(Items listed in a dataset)
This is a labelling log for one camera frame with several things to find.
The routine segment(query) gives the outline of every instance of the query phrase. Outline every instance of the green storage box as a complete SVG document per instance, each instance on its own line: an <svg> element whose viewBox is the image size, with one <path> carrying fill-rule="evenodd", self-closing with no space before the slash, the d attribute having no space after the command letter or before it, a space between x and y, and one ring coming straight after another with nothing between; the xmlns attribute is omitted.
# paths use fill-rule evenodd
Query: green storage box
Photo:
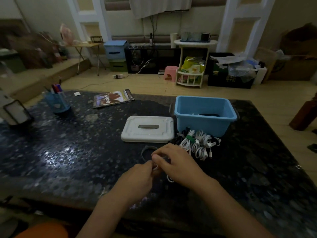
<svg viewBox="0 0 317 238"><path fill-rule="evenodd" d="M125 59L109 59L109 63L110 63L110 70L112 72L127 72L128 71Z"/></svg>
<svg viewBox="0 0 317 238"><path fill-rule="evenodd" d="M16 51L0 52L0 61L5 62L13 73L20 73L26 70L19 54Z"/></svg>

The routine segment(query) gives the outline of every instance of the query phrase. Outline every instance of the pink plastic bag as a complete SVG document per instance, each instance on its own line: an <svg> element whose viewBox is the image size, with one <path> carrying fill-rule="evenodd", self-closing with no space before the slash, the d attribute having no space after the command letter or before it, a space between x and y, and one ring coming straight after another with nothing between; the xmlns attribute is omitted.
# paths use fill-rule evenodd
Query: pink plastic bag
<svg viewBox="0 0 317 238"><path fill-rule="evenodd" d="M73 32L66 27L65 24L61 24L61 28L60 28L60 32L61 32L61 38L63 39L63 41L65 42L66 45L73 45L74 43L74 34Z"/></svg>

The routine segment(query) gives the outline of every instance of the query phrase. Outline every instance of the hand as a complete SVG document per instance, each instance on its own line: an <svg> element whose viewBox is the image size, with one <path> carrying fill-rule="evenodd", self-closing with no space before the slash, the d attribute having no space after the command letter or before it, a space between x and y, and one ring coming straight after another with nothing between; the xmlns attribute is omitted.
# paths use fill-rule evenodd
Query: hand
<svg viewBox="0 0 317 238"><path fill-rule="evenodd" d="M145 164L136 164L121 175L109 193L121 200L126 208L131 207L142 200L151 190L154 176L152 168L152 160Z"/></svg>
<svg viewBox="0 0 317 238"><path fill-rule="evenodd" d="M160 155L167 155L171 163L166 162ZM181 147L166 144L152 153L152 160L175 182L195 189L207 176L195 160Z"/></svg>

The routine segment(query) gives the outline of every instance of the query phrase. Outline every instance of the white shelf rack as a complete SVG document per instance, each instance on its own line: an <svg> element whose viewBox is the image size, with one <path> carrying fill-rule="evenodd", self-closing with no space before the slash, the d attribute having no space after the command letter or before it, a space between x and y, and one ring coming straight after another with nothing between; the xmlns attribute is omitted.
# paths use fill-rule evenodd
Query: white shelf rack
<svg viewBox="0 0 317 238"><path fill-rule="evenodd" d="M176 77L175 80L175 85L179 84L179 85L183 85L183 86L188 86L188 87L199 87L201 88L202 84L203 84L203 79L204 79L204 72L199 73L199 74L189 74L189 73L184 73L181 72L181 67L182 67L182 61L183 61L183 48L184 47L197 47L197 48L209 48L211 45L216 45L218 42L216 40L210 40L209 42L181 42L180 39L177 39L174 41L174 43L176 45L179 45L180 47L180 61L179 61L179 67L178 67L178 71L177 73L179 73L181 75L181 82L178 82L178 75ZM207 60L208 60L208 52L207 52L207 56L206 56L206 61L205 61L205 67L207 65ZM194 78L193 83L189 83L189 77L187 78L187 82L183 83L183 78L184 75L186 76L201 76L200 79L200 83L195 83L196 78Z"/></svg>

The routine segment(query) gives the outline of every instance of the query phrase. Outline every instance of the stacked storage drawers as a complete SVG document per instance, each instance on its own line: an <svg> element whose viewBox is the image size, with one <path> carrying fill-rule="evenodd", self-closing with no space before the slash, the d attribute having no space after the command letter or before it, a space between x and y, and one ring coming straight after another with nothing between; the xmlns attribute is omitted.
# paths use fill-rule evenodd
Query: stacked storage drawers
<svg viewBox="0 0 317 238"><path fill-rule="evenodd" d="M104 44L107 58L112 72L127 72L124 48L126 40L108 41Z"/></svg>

--

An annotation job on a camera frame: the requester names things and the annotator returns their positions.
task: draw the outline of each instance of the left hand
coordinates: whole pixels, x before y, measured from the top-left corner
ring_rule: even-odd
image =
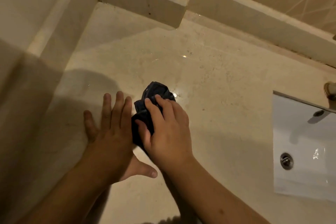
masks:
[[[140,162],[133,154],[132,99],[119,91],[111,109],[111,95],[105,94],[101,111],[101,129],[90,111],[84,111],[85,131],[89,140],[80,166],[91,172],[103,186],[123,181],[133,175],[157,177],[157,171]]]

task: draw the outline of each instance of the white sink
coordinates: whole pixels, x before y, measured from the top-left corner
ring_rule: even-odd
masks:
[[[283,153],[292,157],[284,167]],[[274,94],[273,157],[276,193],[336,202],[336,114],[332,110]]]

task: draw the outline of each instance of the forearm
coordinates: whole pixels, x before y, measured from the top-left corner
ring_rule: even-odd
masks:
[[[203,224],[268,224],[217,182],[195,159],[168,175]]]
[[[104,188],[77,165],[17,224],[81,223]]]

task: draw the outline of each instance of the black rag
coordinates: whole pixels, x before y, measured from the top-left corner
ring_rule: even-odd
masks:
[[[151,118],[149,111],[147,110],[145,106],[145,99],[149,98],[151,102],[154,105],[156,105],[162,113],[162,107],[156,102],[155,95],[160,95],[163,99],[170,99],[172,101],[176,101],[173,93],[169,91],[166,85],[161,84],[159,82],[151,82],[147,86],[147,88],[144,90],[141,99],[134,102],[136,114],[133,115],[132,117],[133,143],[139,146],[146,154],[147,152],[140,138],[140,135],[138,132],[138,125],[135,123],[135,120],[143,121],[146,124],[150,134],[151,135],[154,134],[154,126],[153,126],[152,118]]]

*Exercise prompt*
What is the number of lines in the data holding the word "task"? Reply with that number only.

*Written solution*
4